Le distrajo de su ensimismamiento la enfermera que traía la merienda. Un vaso de leche y una pajita. Se conocían. Colegas de profesión, hacía tiempo que mantenían un contacto frecuente por motivos obvios, aunque habían coincidido años atrás en la asociación de enfermeras de Andalucía.

—¡Hola, Carmen! No sabía que habías llegado. Es verdad, que hoy es miércoles. ¿Cómo estás? ¿Todo bien?

Carmen se levantó. Dejó la bandeja en la mesita y se besaron con un tono más protocolario que afectuoso.

—Buenas tardes, Chari. Sí, gracias, todo bien. Ya ves, hablando con mi madre. Aunque parece que me estoy volviendo un poco loca en este monólogo constante. ¿Cómo la encuentras?

—Bien, bien. Ha pasado unos días tranquilos. Es muy buena. No da ruido ninguno. Se pasa el día como la ves, sentadita y serena. Por las noches parece que duerme bien aunque necesita, cada vez más, un poco de sedación. Debe de tener algunos dolores, pero la pobre no se queja nunca. Se le ha olvidado hasta protestar.

—¿Y está comiendo bien?

—Muy poco. Como estas últimas semanas. Hay que sentarse y con mucha paciencia intentar que trague algo. Con la jeringa y todo molido, como sabes. Lo demás, lo hace el gotero. Y tú… ¿Cómo estás? ¿Qué tal Laura?

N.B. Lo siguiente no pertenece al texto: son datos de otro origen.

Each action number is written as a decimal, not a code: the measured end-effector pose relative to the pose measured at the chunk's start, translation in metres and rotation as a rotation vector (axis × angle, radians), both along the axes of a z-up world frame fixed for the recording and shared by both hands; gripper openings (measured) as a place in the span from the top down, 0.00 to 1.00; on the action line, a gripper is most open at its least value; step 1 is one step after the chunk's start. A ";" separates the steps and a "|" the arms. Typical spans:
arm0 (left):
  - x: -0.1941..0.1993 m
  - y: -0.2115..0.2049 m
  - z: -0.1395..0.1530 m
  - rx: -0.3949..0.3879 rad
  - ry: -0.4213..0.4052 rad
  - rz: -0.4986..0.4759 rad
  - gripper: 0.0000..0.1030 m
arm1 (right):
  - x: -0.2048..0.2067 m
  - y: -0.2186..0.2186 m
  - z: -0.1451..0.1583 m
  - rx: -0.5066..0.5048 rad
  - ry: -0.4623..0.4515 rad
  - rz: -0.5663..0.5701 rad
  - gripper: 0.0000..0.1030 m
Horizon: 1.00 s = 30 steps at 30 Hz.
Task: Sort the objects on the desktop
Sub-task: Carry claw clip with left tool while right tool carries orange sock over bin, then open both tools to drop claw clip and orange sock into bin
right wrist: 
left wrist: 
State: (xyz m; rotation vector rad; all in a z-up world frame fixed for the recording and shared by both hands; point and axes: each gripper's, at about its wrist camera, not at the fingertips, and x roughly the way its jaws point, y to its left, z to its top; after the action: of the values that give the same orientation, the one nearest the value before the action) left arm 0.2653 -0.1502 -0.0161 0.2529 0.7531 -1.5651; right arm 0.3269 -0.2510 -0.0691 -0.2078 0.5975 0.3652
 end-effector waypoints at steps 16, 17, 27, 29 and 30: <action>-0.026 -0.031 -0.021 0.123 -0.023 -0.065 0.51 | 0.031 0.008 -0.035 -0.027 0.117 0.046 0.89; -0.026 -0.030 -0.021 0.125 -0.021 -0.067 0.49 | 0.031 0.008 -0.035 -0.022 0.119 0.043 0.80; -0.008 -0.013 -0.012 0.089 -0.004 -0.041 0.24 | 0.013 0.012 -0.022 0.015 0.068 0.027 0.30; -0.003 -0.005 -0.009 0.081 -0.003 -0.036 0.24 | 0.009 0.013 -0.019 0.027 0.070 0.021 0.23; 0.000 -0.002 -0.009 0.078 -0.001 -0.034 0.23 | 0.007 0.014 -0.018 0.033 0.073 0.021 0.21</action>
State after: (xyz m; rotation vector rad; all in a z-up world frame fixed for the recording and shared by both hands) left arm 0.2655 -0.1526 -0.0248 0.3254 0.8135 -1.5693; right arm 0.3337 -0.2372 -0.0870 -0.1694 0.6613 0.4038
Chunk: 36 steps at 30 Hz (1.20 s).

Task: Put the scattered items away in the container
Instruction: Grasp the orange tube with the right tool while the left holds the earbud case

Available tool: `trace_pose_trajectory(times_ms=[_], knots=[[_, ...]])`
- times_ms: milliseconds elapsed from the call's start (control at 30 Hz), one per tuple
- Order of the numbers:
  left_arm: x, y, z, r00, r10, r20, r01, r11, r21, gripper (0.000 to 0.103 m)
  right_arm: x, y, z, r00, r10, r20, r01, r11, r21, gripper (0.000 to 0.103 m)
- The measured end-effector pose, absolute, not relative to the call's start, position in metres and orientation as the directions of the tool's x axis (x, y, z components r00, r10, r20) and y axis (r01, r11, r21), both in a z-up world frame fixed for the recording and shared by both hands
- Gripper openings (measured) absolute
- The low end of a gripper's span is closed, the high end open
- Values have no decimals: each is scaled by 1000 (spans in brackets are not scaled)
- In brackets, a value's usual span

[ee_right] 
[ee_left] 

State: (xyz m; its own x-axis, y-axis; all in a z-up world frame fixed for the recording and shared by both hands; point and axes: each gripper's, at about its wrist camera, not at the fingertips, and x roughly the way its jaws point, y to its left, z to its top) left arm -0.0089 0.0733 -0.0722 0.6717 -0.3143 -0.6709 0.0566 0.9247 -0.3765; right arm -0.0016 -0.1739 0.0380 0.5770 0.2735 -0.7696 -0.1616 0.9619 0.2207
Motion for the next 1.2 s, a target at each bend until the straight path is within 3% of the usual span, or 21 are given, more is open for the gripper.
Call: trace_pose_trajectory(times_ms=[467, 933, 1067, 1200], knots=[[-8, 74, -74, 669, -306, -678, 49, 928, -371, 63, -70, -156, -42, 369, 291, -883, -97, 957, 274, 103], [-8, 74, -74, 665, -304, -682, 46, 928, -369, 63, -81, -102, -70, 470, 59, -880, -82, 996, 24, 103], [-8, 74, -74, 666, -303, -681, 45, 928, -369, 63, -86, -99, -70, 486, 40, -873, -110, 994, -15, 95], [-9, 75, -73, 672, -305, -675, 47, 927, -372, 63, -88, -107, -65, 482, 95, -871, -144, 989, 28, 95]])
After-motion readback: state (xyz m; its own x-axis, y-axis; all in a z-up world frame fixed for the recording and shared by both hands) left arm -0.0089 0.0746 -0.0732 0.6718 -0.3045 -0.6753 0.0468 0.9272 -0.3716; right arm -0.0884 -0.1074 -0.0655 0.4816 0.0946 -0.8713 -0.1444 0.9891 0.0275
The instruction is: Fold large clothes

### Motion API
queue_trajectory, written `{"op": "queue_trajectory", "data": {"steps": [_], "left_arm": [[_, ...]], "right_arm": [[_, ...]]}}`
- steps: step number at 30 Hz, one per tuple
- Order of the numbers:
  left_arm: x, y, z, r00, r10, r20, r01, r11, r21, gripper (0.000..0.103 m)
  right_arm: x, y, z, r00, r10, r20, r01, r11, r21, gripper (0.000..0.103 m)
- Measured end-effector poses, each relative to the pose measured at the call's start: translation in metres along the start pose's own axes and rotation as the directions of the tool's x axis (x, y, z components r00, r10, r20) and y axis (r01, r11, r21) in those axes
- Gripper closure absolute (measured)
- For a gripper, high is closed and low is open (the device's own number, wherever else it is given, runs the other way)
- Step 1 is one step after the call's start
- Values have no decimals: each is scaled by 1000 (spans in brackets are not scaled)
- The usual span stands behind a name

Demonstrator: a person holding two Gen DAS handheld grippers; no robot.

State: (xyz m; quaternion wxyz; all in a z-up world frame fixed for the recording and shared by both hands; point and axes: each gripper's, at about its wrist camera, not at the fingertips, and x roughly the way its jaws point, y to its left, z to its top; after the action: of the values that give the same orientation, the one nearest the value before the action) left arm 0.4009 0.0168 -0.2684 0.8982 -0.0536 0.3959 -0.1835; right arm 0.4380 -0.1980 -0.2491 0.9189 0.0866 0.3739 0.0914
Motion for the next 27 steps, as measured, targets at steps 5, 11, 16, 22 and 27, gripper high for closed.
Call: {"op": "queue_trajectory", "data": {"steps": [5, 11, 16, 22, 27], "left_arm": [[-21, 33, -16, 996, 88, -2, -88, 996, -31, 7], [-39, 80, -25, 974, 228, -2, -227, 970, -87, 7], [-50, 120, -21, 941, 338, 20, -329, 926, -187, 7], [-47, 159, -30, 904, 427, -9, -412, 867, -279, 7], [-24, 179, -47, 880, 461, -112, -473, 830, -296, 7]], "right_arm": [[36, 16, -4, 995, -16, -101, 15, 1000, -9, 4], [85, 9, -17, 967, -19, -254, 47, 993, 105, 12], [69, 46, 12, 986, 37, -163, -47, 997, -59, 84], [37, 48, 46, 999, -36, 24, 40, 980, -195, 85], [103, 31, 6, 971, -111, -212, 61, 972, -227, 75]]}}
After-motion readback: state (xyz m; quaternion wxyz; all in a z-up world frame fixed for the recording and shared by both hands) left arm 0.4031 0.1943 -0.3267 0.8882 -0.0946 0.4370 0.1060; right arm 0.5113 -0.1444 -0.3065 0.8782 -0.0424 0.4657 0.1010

—Yo estoy bien. Laura en Córdoba, con su universidad y sus líos. Me llama dos o tres veces por semana. Está entusiasmada con veterinaria y parece que no le va mal. ¿Sabes que se fue a vivir con su novio? Menos mal que mi madre no se ha enterado. Le habría hecho sufrir. No le gustaban nada estas modernidades.

—¡Vaya con la niña! Bueno, ya no tan niña. Que a los veintiuno una ya está a punto de todo. Como la he visto crecer, me parece que todavía es la adolescente que conocí hace unos años.